The article goes on to say that many SaaS companies end up bringing their infrastructure back in-house once they have stabilized because:

"They simply don’t trust third party providers to offer the quality, pricing and capabilities they demand."

Believe me, I have done my homework on this topic.  I have looked at collo services from Equinix, Internap; managed hosting services from ServerVault, Rackspace, DigitalNation (now Verio), DialTone, among others, and I have talked with local companies about building our own facility.

When we have these discussions, it always comes down to two things: (1) Where do we feel our internal resources can be best spent?  and (2) Can we find a partner that we can trust with the rest of the stuff at an affordable cost?

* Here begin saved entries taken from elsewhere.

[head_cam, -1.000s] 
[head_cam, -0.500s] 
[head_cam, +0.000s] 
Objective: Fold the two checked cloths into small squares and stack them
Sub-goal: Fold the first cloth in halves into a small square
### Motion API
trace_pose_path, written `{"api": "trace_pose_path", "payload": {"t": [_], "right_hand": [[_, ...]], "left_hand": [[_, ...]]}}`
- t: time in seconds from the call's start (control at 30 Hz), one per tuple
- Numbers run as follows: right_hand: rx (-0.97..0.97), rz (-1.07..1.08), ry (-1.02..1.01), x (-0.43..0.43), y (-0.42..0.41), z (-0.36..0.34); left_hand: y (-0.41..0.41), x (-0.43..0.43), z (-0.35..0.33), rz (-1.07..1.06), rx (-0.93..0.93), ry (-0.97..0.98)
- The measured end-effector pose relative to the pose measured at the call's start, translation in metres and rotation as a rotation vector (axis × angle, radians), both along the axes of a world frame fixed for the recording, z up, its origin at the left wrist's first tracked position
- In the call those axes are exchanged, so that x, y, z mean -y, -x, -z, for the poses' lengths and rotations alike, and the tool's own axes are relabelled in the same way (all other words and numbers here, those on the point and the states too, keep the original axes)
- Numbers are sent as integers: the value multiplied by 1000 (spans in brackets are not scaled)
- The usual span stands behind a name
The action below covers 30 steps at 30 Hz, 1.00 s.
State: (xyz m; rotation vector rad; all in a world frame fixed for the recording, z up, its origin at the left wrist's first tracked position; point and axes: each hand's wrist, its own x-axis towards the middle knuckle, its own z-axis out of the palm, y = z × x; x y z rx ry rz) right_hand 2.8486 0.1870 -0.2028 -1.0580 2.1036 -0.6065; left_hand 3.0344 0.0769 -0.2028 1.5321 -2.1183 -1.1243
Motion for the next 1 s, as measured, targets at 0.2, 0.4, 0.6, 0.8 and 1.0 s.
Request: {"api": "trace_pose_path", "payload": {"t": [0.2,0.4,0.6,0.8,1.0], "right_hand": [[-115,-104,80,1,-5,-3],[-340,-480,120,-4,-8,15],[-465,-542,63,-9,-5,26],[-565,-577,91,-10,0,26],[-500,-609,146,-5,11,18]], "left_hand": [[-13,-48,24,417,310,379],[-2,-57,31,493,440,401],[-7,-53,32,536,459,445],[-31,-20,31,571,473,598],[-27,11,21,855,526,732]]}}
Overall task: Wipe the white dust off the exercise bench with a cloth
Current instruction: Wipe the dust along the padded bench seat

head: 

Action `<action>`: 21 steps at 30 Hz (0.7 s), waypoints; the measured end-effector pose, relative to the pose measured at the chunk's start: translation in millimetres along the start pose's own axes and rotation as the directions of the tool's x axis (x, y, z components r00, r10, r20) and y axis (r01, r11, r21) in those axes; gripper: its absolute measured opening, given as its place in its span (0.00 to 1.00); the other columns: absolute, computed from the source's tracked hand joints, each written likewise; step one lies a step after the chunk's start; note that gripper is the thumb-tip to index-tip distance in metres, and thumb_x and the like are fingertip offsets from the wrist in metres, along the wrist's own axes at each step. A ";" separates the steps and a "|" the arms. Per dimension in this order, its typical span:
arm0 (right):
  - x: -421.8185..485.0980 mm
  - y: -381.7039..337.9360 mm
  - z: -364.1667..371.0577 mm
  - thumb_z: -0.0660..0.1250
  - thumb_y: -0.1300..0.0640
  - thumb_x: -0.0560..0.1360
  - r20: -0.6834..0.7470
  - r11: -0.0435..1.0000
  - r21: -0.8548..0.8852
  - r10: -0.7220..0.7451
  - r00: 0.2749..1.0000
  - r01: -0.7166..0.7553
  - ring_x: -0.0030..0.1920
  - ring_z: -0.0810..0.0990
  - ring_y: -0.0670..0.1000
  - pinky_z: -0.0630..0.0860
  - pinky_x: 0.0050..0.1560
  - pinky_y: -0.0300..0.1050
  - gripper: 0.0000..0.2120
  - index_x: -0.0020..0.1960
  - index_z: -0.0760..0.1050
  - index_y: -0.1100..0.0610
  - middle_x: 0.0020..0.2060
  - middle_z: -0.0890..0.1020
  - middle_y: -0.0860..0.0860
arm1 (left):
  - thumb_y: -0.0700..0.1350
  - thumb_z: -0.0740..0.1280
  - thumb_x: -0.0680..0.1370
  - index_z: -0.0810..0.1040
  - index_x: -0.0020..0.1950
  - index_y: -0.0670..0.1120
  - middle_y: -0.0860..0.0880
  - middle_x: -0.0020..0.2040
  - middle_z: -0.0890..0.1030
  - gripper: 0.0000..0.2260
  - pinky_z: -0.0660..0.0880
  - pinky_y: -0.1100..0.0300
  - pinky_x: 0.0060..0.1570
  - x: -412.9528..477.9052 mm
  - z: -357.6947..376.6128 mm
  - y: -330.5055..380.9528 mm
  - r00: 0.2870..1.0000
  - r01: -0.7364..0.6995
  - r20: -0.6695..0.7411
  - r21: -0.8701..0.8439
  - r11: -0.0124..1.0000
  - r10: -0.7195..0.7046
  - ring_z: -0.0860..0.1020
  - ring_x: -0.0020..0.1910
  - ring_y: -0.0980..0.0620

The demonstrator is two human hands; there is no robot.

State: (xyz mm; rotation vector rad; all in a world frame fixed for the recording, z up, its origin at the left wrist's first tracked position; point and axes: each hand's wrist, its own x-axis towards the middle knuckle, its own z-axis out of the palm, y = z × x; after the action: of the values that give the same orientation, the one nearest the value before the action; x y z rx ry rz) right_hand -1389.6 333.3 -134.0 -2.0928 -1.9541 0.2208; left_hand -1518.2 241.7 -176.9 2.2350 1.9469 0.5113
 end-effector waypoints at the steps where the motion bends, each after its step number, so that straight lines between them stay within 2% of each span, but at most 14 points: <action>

We believe that we can be most effective by focusing our technical resources on innovating our software, rather than managing hardware.  We have been outsourcing our infrastructure to Rackspace since 2004, and we were outsourcing to ServerVault before that.  Both are great companies.  Since Rackspace guarantees that our servers and network will always be up, it allows our infrastructure team to work on the system, not the hardware.  We work on things such as:

  • scaling our software to take advantage of our growing number of servers
  • optimizing performance
  • automating common system management tasks
  • building monitoring and recovery tools
  • securing our systems from spam, viruses and malicious traffic
  • intelligent storage systems

I think the comment from the article that sums it up for most companies is that they simply don’t trust third party providers to give them what they need.  There are some horrible hosting companies out there, I know.  And even the bad ones have pretty web sites.  But man… Rackspace has hands down been the best partner I have ever worked with.  They are an amazing company, with great people who have earned my respect and trust; and most importantly they have given us what we need.  We are rapidly approaching 100 servers with Rackspace, and I have yet to find a compelling reason to bring that in-house.

As long as Rackspace continues to scale their business relationship with us as we grow, we will not be one of those companies who deviate from their core competencies by bringing their mission critical infrastructure in-house.